Он прибыл слишком поздно. О том, что стряслась какая-то беда, он догадался, по вою сирен «скорой помощи», внезапно огласившему заводскую территорию. Он опрометью выскочил из кабинета, решив, что в одном из цехов опять авария, но, заглянув по дороге в партбюро, узнал от секретарши о событиях на стройплощадке и о том, что Бартушек уже там. Зрелище, представшее его глазам, потрясло его, произвело куда более гнетущее впечатление, чем все виденные им прежде аварии в цехах. Хотя драка уже прекратилась, самый вид стройплощадки — перевернутый грузовик, разбитые бытовки, изувеченные станки — свидетельствовал о разгуле грубой силы, о взрыве слепой ярости, с какой люди (еще недавно он бы сказал — братья по классу) кидались друг на друга. Раненых было великое множество. Одних перевязывали здесь же, на траве, других увозили в больницу.

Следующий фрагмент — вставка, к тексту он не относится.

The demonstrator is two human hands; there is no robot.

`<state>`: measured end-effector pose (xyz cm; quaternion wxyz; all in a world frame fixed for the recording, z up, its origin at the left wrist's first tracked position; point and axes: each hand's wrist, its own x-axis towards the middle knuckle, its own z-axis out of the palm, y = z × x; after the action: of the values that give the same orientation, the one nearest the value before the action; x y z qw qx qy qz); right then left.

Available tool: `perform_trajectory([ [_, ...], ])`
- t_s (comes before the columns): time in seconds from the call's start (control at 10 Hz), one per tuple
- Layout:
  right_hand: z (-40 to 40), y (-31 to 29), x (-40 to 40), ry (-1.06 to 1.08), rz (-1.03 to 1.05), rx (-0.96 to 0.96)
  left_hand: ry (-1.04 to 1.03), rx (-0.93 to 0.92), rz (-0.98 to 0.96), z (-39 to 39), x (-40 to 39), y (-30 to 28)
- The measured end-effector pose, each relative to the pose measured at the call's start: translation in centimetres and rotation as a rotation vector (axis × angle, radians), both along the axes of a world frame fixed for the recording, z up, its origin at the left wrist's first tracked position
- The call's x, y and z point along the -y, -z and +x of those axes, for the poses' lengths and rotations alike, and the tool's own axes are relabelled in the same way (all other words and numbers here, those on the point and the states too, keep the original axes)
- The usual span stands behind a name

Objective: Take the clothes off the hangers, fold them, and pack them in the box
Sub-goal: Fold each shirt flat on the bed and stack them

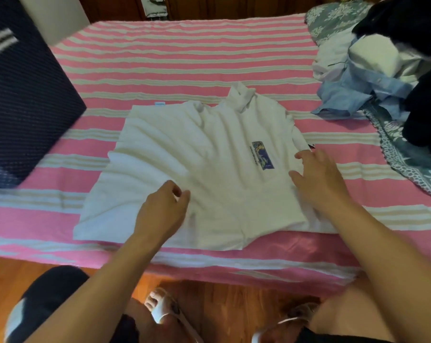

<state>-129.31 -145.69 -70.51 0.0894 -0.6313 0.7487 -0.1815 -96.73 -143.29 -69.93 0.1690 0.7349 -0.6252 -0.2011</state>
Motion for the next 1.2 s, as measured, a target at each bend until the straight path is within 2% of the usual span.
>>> perform_trajectory([
  [0.1,3.8,-0.7,-0.3,-0.174,-0.028,0.029,-0.207,0.232,-0.065,10.5,-0.3,0.6],
  [0.2,7.9,-0.5,0.2,-0.385,0.043,0.015,-0.381,0.188,0.094,16.7,-1.0,1.4],
  [0.3,11.9,-1.5,2.2,-0.522,0.114,-0.059,-0.394,-0.044,0.108,18.9,-1.3,2.3],
  [0.5,21.5,-4.5,10.4,-0.659,0.137,-0.07,-0.194,-0.227,0.321,21.5,-1.3,0.1],
  [0.6,27.5,-4.8,17.0,-0.706,0.106,-0.095,-0.172,-0.223,0.203,22.4,-1.1,0.2],
  [0.7,33.3,-4.0,24.5,-0.692,0.126,-0.105,-0.059,-0.198,0.212,23.4,-0.8,1.4],
  [0.9,41.2,-1.2,35.8,-0.527,0.096,-0.056,-0.114,-0.317,0.235,24.8,0.2,2.3],
  [1.0,43.1,0.7,38.8,-0.493,0.187,-0.212,-0.166,-0.387,0.291,25.1,-0.4,2.5],
  [1.1,43.9,0.9,40.3,-0.408,0.139,-0.114,-0.165,-0.458,0.337,25.6,-0.6,2.7],
  [1.2,44.3,0.0,41.4,-0.337,-0.011,0.027,-0.148,-0.658,0.387,27.3,-1.2,2.3],
])
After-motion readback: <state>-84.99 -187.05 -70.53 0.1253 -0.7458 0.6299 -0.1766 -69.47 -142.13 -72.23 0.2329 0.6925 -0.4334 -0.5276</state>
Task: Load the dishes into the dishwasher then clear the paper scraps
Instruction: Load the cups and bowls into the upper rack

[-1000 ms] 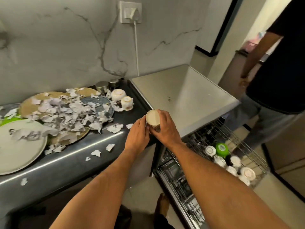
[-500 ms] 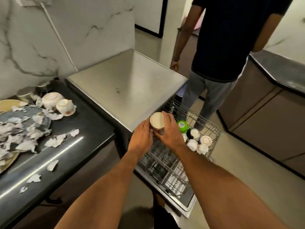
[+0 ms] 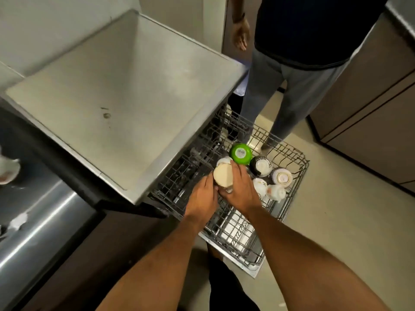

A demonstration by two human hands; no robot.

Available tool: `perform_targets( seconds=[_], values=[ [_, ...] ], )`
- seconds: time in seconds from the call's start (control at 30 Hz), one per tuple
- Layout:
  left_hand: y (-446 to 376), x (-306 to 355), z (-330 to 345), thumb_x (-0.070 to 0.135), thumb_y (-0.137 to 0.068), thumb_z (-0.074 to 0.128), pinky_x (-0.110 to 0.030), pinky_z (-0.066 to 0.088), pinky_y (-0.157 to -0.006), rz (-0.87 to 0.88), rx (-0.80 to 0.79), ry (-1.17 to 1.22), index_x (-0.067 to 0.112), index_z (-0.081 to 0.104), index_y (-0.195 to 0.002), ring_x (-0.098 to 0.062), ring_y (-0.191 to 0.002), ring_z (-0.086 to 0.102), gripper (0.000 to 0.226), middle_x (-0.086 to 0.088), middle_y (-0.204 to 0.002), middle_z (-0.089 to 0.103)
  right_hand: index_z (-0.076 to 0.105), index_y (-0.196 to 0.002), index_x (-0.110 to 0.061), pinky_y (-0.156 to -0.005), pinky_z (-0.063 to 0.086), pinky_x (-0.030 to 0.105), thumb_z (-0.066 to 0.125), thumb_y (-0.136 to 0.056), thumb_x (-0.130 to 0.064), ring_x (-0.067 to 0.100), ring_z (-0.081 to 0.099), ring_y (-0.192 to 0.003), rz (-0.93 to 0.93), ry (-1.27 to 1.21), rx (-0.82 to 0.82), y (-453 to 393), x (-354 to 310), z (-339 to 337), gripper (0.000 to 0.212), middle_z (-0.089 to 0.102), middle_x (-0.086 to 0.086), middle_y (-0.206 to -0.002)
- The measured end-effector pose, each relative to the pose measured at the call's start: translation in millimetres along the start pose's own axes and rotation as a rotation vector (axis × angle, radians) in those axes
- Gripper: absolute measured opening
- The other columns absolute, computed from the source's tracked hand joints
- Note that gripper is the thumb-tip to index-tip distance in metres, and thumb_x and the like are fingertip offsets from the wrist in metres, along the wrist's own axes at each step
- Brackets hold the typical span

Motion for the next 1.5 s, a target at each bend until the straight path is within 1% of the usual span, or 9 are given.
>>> perform_targets(
  seconds=[0.37,0.7,0.83,0.9,1.03,1.13,1.2,1.37,1.5],
  values=[
    [-35,-66,34,0.033,-0.108,0.033,-0.046,0.035,-0.117,-0.289,-0.081,0.067,0.018,0.024,-0.158,-0.027,-0.143,0.038,0.053,-0.009,-0.159,0.034,0.032,-0.150,-0.005,-0.112,0.043,0.044,0.090,-0.075,-0.030,0.034,0.048,-0.128,-0.060,0.002,-0.207,-69,13,73,0.098,0.039,0.013,-0.141],
    [-45,-143,15,0.047,-0.104,0.032,-0.048,0.052,-0.096,-0.495,0.179,0.179,0.022,0.039,-0.143,-0.027,-0.117,0.060,0.047,-0.010,-0.131,0.058,0.030,-0.151,-0.002,-0.102,0.051,0.050,0.074,-0.090,-0.041,0.043,0.053,-0.123,-0.249,-0.020,-0.329,-119,-37,154,0.084,0.036,0.024,-0.147],
    [-45,-149,0,0.015,-0.107,0.044,-0.025,0.051,-0.090,-0.497,0.312,0.165,0.015,0.056,-0.112,-0.007,-0.102,0.064,0.013,0.000,-0.104,0.067,0.032,-0.150,-0.002,-0.100,0.053,0.050,0.070,-0.091,-0.051,0.039,0.052,-0.123,-0.303,-0.015,-0.334,-125,-43,178,0.086,0.038,0.022,-0.144],
    [-46,-149,-11,-0.002,-0.103,0.045,-0.025,0.052,-0.088,-0.515,0.401,0.232,0.026,0.052,-0.093,0.007,-0.088,0.062,0.031,0.016,-0.085,0.065,0.035,-0.147,-0.001,-0.100,0.052,0.050,0.074,-0.087,-0.051,0.038,0.050,-0.125,-0.317,-0.024,-0.336,-128,-44,185,0.088,0.040,0.022,-0.143],
    [-48,-154,-7,0.013,-0.103,0.046,-0.045,0.046,-0.100,-0.579,0.095,0.180,0.044,0.044,-0.099,-0.027,-0.107,0.059,0.032,0.014,-0.098,0.058,0.036,-0.145,-0.002,-0.104,0.051,0.047,0.081,-0.082,-0.043,0.037,0.049,-0.128,-0.330,-0.064,-0.344,-130,-47,184,0.088,0.041,0.020,-0.144],
    [-41,-150,-11,0.014,-0.102,0.047,-0.044,0.046,-0.098,-0.671,0.114,0.173,0.011,0.057,-0.131,-0.037,-0.116,0.059,0.031,-0.019,-0.124,0.063,0.037,-0.144,0.001,-0.102,0.053,0.047,0.084,-0.078,-0.033,0.039,0.051,-0.127,-0.348,-0.042,-0.353,-129,-49,183,0.088,0.042,0.022,-0.144],
    [-46,-142,-18,0.005,-0.097,0.057,-0.046,0.051,-0.090,-0.620,0.280,0.139,-0.003,0.061,-0.120,-0.042,-0.103,0.066,0.025,-0.027,-0.111,0.066,0.033,-0.147,0.000,-0.103,0.053,0.046,0.083,-0.079,-0.029,0.036,0.050,-0.130,-0.352,-0.053,-0.365,-128,-49,184,0.090,0.039,0.021,-0.147],
    [-53,-142,-11,0.007,-0.101,0.051,-0.016,0.034,-0.066,-0.671,0.182,0.179,-0.007,0.060,-0.119,-0.040,-0.107,0.063,0.024,-0.027,-0.115,0.065,0.032,-0.144,-0.002,-0.101,0.054,0.044,0.084,-0.078,-0.019,0.033,0.054,-0.123,-0.275,-0.132,-0.362,-130,-48,188,0.085,0.037,0.018,-0.143],
    [-53,-146,-9,0.015,-0.102,0.054,-0.027,0.042,-0.073,-0.689,0.241,0.264,-0.003,0.061,-0.117,-0.038,-0.104,0.064,0.025,-0.024,-0.112,0.066,0.028,-0.146,-0.003,-0.099,0.056,0.046,0.082,-0.080,-0.012,0.039,0.058,-0.121,-0.216,-0.147,-0.380,-134,-44,190,0.086,0.039,0.021,-0.143]
  ],
)
Point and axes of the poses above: each hand's wrist, its own y-axis away from the middle knuckle, its own z-axis out of the palm, x = y × z, the point moved 8 cm from there along -y, towards the middle knuckle
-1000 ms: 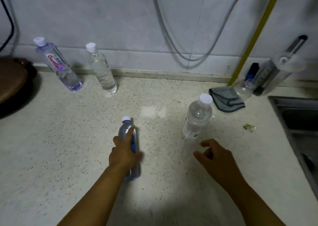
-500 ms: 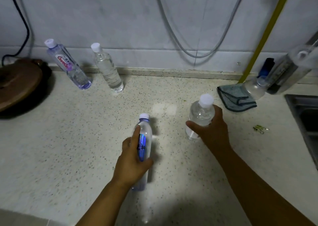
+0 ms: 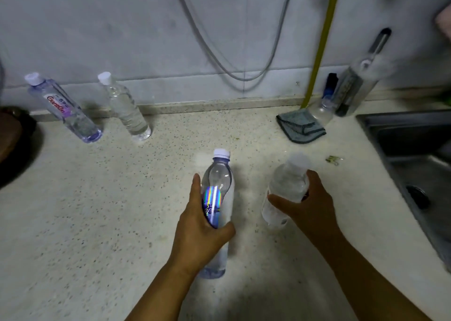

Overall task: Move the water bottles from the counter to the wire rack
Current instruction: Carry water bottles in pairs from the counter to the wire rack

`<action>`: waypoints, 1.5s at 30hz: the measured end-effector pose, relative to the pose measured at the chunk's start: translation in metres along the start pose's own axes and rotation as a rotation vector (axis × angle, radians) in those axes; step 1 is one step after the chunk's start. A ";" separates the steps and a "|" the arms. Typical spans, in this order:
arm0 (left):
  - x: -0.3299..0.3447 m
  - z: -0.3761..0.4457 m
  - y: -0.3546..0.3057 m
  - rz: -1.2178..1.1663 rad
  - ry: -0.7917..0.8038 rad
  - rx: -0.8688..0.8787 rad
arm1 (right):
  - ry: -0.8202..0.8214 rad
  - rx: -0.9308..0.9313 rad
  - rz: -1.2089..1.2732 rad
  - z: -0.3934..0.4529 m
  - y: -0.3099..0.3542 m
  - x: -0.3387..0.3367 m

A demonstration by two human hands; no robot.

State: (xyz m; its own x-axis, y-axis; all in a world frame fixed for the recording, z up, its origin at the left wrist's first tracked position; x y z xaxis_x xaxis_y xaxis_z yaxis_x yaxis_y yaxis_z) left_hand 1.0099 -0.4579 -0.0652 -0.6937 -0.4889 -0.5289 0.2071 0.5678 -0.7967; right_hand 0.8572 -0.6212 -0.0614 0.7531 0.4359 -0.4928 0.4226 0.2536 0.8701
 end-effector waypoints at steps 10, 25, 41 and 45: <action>0.104 -0.059 -0.068 0.037 0.305 0.278 | -0.250 0.097 -0.008 -0.117 -0.029 -0.116; 0.336 -0.327 -0.155 0.067 0.722 0.613 | -0.696 0.259 0.012 -0.410 -0.143 -0.346; 0.584 -0.567 -0.214 0.271 1.315 0.784 | -1.261 0.654 -0.022 -0.659 -0.245 -0.499; 0.649 -0.626 -0.233 0.312 1.519 0.840 | -1.379 0.752 -0.013 -0.697 -0.273 -0.546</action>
State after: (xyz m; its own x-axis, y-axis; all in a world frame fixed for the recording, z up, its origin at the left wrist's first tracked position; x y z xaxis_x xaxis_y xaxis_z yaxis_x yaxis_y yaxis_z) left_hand 0.0792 -0.4929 -0.0394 -0.4317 0.8307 -0.3515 0.3724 -0.1908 -0.9083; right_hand -0.0211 -0.3272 -0.0347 0.4324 -0.7631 -0.4802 0.2606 -0.4041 0.8768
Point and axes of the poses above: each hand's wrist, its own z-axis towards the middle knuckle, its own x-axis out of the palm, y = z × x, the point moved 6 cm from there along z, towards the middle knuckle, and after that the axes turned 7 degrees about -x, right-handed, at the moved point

На душе у Ахима было хуже некуда. Случившееся просто не укладывалось в голове. Кто же повинен в этом диком побоище? Ясно, не строители. Но вот взять работников комбината: какая тут раскладка? В известном смысле он понимал обе стороны. Ведь у тех, кто выступал против перепрофилирования, тоже были свои резоны. Большинство рабочих испытывали тревогу за свой завтрашний день, да и за сегодняшний тоже. А что касается Эриха, то им, помимо практических соображений, двигали, вероятно, еще и эмоции. С Дипольдом было сложнее. Он отлично понимал, что такое рентабельность, и наверняка руководствовался иными категориями, чем просто желанием сохранить директорское кресло, которое занимал второй десяток лет. С другой стороны, и у Клуте с Франком, рьяных поборников перепрофилирования, имелись веские доводы. Они делали упор на то, что экономика страны должна ориентироваться на самые передовые технические достижения, если хочет быть конкурентоспособной на мировом рынке и не потерпеть поражения на этом участке глобальной борьбы между социализмом и капитализмом. Кроме того, они ссылались на решение правительства и требовали от коммунистов соблюдения партийной дисциплины — первейшего уставного правила.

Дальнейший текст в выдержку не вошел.